→ **ABOUT THIS EXERCISE**
Which lines below contain the word "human"? Copy each one.

(Records from a collection)
[Start of Attachment]
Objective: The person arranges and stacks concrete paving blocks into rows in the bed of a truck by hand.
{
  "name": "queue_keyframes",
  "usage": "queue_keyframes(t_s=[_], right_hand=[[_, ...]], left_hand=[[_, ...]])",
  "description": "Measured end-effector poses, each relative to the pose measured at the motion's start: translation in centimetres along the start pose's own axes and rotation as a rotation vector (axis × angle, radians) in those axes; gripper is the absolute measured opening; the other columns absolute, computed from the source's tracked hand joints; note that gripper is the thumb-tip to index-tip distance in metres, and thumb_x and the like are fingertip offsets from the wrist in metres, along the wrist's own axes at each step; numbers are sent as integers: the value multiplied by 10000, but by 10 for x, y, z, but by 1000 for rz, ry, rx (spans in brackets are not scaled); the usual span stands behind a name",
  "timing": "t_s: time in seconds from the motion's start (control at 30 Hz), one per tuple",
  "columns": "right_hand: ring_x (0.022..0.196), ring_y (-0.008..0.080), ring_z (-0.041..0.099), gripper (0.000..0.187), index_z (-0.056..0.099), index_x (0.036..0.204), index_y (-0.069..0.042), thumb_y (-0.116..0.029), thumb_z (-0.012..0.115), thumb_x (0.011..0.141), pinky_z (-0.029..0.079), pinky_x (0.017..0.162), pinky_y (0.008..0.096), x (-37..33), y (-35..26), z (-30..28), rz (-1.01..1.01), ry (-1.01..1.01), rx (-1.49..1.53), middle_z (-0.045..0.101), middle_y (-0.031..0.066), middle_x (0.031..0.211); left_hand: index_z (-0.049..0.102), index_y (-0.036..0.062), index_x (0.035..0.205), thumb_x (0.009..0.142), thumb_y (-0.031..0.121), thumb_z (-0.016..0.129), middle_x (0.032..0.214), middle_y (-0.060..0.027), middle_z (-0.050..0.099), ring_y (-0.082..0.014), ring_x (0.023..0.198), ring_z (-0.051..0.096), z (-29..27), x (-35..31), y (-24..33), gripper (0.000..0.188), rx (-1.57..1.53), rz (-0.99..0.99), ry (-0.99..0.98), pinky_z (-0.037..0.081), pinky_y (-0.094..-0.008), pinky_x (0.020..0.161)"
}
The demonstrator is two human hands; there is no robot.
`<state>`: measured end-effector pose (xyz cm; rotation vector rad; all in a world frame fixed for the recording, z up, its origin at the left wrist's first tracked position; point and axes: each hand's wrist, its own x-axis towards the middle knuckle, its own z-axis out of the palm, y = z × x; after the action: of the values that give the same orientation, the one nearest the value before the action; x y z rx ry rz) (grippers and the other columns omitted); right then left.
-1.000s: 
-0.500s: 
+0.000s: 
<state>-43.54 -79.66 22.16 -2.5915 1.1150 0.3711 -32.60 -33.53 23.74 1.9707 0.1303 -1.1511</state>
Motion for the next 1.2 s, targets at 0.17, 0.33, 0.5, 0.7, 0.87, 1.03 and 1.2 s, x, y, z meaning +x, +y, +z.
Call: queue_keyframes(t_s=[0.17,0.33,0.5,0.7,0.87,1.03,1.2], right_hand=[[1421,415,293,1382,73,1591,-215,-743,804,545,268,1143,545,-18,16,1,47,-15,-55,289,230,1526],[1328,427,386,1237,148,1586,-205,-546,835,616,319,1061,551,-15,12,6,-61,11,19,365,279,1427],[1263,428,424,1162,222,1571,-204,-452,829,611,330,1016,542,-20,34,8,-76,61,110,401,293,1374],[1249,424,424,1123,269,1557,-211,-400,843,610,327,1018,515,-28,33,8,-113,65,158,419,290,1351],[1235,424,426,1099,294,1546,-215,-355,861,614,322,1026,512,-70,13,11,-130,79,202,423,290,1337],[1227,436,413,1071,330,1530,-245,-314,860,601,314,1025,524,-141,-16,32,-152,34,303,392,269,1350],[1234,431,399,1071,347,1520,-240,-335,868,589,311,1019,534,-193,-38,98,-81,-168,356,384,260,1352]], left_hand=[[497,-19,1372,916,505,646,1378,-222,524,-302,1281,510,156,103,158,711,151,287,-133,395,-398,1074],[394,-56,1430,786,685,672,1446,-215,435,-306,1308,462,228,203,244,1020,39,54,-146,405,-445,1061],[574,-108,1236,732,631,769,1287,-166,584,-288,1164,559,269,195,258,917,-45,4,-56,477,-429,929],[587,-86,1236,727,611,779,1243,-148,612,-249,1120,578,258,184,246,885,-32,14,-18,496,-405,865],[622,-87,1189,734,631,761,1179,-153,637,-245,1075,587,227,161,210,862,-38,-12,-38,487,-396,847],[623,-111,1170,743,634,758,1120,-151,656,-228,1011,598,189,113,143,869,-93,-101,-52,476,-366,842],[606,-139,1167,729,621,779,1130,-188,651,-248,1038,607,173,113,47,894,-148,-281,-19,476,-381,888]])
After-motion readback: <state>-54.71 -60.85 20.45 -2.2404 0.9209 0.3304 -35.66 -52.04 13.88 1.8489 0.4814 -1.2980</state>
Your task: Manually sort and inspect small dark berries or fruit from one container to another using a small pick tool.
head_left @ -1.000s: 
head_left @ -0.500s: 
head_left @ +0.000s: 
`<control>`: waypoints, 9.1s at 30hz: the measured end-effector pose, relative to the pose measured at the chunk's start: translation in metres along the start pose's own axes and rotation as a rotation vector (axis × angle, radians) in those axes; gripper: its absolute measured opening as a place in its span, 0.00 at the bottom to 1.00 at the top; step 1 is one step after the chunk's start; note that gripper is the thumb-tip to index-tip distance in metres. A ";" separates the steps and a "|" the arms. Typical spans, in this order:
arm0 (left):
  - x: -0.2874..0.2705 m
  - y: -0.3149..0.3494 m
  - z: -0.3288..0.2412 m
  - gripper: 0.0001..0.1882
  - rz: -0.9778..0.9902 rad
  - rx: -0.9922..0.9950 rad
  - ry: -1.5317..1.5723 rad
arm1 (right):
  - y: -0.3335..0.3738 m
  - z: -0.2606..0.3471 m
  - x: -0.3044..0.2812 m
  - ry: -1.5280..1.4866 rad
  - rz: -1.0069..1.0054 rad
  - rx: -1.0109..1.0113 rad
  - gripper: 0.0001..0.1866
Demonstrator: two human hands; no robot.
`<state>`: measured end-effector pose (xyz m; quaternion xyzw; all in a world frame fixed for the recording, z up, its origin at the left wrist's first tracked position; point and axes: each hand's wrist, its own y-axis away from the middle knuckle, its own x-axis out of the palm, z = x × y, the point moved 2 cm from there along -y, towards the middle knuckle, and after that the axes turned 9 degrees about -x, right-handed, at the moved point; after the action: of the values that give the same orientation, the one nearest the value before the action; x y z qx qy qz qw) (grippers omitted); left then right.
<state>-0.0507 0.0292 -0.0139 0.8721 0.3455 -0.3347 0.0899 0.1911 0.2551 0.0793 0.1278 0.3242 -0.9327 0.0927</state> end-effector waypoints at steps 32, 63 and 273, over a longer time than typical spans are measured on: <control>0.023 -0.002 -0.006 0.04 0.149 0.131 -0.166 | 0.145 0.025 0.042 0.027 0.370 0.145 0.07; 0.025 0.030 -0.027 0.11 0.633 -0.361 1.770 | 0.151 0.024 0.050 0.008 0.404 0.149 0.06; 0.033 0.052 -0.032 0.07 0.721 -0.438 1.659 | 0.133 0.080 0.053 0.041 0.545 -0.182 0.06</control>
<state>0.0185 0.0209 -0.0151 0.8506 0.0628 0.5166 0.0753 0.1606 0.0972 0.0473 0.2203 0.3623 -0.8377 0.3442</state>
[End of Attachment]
→ **REPLY**
The demonstrator is two human hands; there is no robot.
Demonstrator: two human hands; no robot.

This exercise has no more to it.